China will launch a sequence of measures to stabilize foreign trade, the Ministry of Commerce (MOC) said on July 2.
The country’s foreign trade maintained steady growth in the first five months of this year, with the imports and exports of goods climbing to 12.1 trillion yuan (about $1.76 trillion), up 4.1 percent year-on-year, according to the MOC.
Given the current global economic climate, stabilizing foreign trade is a crucial step toward the sustainable and healthy development of the national economy, Chu Shijia, head of the comprehensive department of the MOC, said at a news conference.
To further inject stability into foreign trade, the country will continue to implement policies to improve business environment, including accelerating the negotiation on high-standard free trade agreements and regional free trade agreements with more countries, said Zhu Yong, deputy director of the department of foreign trade of the MOC.

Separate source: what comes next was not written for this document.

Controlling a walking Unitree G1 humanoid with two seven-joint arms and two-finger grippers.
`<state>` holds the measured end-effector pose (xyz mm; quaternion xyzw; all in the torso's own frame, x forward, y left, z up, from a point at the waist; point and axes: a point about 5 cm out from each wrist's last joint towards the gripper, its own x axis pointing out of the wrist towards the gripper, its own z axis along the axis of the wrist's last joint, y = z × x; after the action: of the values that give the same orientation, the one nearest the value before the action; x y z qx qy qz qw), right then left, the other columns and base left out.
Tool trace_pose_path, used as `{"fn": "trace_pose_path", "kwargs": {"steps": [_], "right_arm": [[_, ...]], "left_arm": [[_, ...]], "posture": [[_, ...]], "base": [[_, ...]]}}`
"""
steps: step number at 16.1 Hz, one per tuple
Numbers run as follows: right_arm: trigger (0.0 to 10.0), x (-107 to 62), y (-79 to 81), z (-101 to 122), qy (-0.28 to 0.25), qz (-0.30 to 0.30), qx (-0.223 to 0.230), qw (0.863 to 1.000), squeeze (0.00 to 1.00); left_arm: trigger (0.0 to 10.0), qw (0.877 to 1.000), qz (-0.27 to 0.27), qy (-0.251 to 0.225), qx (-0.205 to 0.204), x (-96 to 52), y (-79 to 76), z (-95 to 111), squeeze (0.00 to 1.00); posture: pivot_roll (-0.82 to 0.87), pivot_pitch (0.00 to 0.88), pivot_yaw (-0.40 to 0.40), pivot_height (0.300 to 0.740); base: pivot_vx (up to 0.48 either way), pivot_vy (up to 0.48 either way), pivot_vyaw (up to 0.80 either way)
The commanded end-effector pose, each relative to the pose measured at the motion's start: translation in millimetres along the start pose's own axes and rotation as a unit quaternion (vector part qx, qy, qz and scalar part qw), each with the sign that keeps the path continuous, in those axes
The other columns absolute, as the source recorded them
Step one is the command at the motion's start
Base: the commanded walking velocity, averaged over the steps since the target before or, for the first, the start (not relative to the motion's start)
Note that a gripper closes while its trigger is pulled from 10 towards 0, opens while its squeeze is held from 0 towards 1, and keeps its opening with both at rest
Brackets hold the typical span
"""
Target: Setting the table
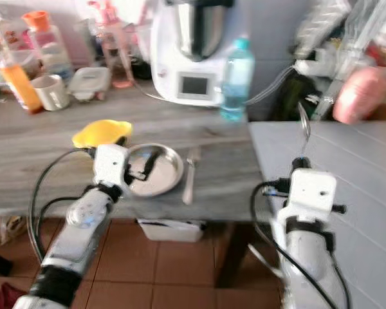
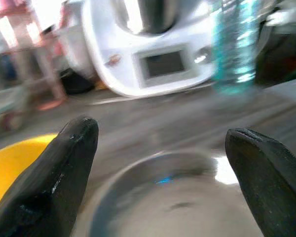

Meanwhile, this year is expected to see more national bases for foreign trade transformation and upgrading, which aim to foster industrial clusters to facilitate enterprise innovation and development, according Zhu.
The ministry will step up efforts to discover global markets, expand imports, lower tariffs and cut administrative costs for imports, Zhu said, adding that a series of national innovation demonstration zones for promoting imports will be built and preparation is being made for the second China International Import Expo (CIIE).
Looking ahead, Chu stressed that the country boasts various conditions for continuing the stable growth of foreign trade, attributing the stability to favorable policies, market expansion and enterprises’ improvement in their capabilities of handling risks.